##### Provided material

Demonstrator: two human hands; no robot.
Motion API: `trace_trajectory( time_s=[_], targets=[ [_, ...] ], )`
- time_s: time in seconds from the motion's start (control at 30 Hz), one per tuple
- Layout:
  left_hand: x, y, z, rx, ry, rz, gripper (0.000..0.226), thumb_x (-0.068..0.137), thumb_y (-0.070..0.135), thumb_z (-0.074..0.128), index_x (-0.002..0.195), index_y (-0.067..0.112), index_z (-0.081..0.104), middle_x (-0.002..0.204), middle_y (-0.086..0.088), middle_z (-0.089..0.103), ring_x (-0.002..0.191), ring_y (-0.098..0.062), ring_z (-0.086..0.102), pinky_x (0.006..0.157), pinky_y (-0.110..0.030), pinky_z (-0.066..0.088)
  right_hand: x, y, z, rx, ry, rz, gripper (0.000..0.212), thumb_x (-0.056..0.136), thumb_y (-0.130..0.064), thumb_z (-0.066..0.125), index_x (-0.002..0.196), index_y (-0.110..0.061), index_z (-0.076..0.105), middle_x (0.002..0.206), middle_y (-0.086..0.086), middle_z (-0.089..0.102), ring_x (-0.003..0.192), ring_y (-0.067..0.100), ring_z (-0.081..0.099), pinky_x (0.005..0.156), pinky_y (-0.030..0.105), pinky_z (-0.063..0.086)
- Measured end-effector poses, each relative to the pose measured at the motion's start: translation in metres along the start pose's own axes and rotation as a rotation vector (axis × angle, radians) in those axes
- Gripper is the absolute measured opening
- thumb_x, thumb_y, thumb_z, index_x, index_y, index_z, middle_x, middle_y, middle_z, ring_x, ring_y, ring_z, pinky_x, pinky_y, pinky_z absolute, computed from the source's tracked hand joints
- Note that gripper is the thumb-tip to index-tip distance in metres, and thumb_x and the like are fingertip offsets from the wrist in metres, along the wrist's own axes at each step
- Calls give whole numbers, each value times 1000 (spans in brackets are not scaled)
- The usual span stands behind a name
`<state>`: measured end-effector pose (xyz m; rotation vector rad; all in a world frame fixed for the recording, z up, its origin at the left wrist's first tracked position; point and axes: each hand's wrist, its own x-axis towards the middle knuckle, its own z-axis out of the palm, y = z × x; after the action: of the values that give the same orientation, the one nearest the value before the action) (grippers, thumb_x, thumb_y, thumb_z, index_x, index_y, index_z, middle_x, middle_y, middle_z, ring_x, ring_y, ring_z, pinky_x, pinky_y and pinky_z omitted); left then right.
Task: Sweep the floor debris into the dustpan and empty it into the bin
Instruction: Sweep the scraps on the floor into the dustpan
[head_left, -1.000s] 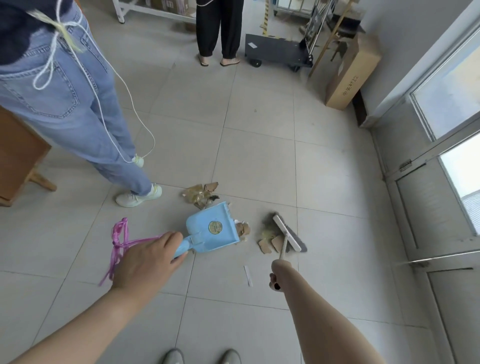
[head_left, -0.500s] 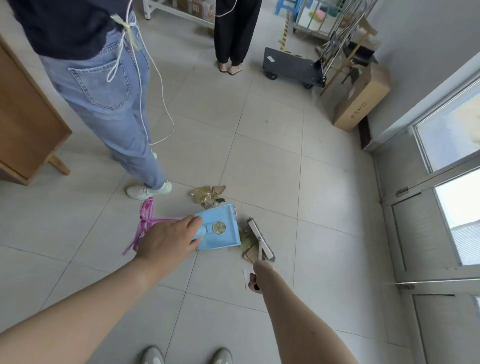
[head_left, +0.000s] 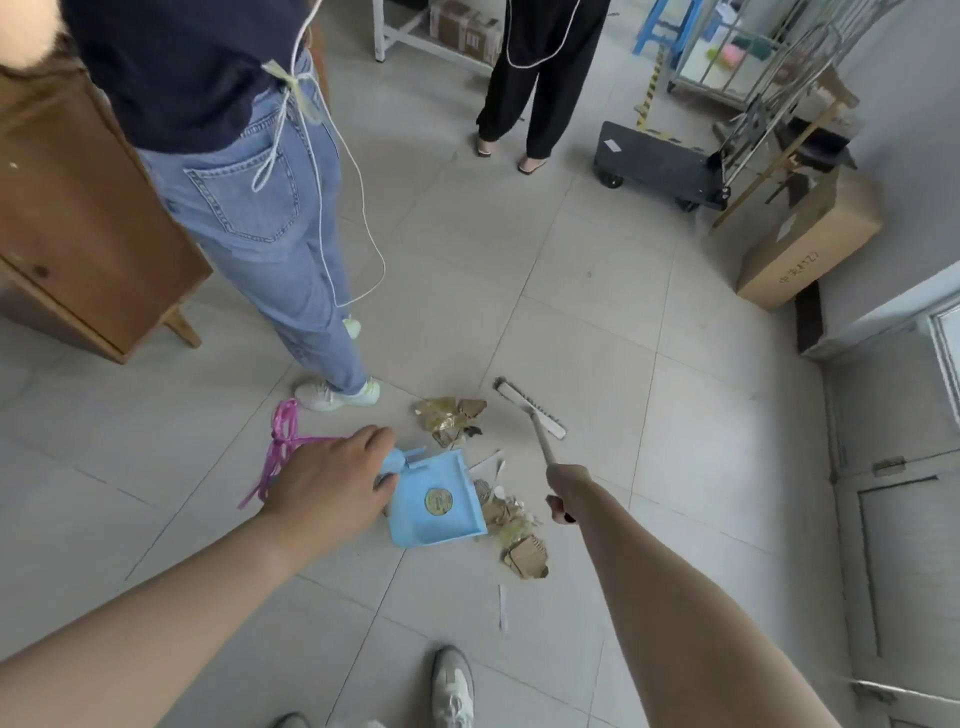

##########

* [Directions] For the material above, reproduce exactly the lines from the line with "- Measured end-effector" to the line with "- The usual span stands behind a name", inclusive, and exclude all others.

* [Problem solution]
- Measured end-effector poses, each relative to the pose measured at the motion's start: translation in metres along the start pose's own axes and rotation as a rotation vector (axis × angle, radians) in those axes
- Gripper is the absolute measured opening
- thumb_x, thumb_y, thumb_z, index_x, index_y, index_z, middle_x, middle_y, middle_z, ring_x, ring_y, ring_z, pinky_x, pinky_y, pinky_z absolute, computed from the source's tracked hand joints
- Note that gripper is the thumb-tip to index-tip distance in metres, and thumb_x and the like are fingertip offsets from the wrist in metres, along the wrist's own axes at each step
- Calls give whole numbers, each value times 1000 (spans in brackets are not scaled)
- The usual span stands behind a name

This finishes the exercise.